DIRECTIONS FOR THIS TASK → Repeat nothing but the lines below running from the one containing "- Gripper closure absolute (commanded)" to the one containing "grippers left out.". Keep both end lines.

INPUT DATA →
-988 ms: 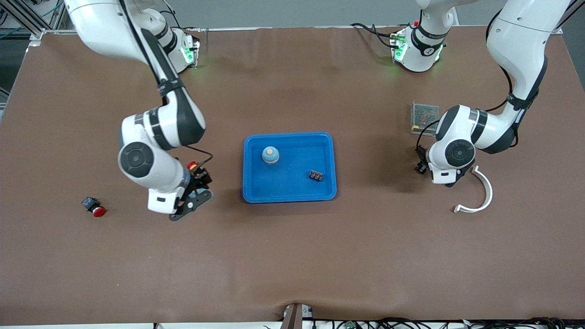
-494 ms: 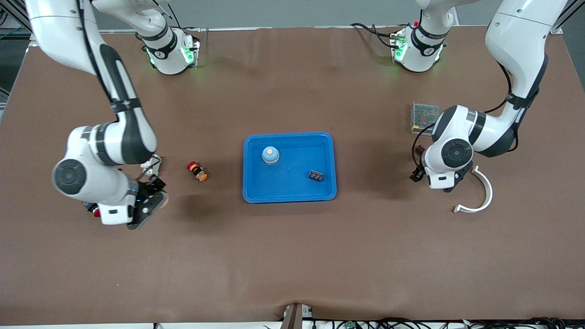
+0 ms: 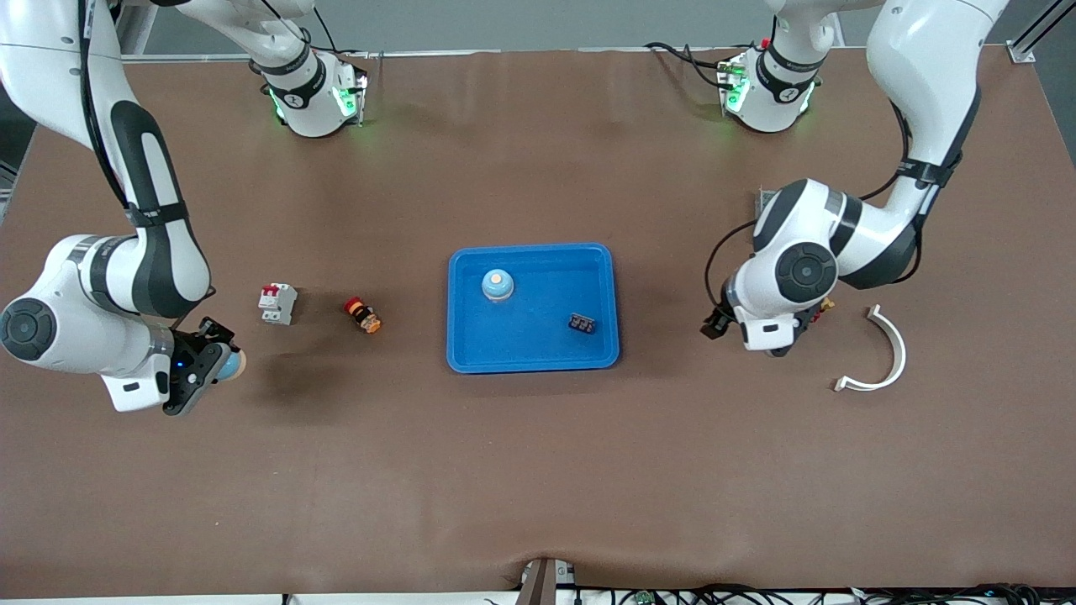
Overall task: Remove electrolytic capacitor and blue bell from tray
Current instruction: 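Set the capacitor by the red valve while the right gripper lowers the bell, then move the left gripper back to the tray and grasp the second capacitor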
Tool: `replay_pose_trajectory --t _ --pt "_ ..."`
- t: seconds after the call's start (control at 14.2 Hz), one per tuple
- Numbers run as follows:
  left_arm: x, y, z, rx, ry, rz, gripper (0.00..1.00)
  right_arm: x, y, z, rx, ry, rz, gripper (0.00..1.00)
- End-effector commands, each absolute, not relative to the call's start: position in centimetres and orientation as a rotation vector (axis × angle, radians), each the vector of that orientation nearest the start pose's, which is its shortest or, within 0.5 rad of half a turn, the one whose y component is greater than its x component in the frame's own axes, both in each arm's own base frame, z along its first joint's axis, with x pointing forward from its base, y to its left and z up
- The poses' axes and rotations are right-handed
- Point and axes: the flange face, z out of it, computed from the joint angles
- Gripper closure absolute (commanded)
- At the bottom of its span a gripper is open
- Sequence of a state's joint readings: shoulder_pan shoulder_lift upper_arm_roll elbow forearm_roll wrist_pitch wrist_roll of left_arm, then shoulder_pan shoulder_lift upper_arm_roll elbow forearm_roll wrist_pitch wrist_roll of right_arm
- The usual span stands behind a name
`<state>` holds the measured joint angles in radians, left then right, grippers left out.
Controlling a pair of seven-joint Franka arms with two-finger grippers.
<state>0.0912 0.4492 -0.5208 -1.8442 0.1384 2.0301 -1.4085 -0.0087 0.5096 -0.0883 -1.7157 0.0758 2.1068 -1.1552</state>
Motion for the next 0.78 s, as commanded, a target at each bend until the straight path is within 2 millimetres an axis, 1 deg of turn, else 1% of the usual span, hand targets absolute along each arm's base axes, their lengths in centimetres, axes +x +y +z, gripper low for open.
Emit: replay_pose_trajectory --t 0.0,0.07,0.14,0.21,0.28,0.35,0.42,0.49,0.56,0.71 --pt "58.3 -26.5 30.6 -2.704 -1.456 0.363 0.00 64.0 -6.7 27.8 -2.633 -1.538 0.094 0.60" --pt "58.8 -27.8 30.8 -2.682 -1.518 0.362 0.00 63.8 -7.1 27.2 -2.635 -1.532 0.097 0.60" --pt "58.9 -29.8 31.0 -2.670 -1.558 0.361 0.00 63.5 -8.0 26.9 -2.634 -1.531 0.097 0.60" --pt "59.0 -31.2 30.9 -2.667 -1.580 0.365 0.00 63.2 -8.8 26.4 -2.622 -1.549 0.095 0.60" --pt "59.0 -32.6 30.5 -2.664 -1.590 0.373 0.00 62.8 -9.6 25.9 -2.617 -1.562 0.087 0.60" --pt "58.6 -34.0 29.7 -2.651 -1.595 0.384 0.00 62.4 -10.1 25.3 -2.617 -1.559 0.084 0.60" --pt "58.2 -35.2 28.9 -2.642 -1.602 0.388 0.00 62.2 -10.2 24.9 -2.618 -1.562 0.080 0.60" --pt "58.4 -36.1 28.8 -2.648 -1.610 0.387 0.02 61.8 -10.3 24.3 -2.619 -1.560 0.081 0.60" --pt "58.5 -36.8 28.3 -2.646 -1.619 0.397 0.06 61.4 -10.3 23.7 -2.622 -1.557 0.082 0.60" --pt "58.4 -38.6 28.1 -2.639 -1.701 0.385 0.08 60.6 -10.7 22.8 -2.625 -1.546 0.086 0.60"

SOLUTION TO THIS TASK →
- Gripper closure absolute (commanded)
- At the bottom of its span a gripper is open
- Sequence of a state's joint readings: shoulder_pan shoulder_lift upper_arm_roll elbow forearm_roll wrist_pitch wrist_roll of left_arm, then shoulder_pan shoulder_lift upper_arm_roll elbow forearm_roll wrist_pitch wrist_roll of right_arm
- The usual span stands behind a name
`<state>` holds the measured joint angles in radians, left then right, grippers left out.

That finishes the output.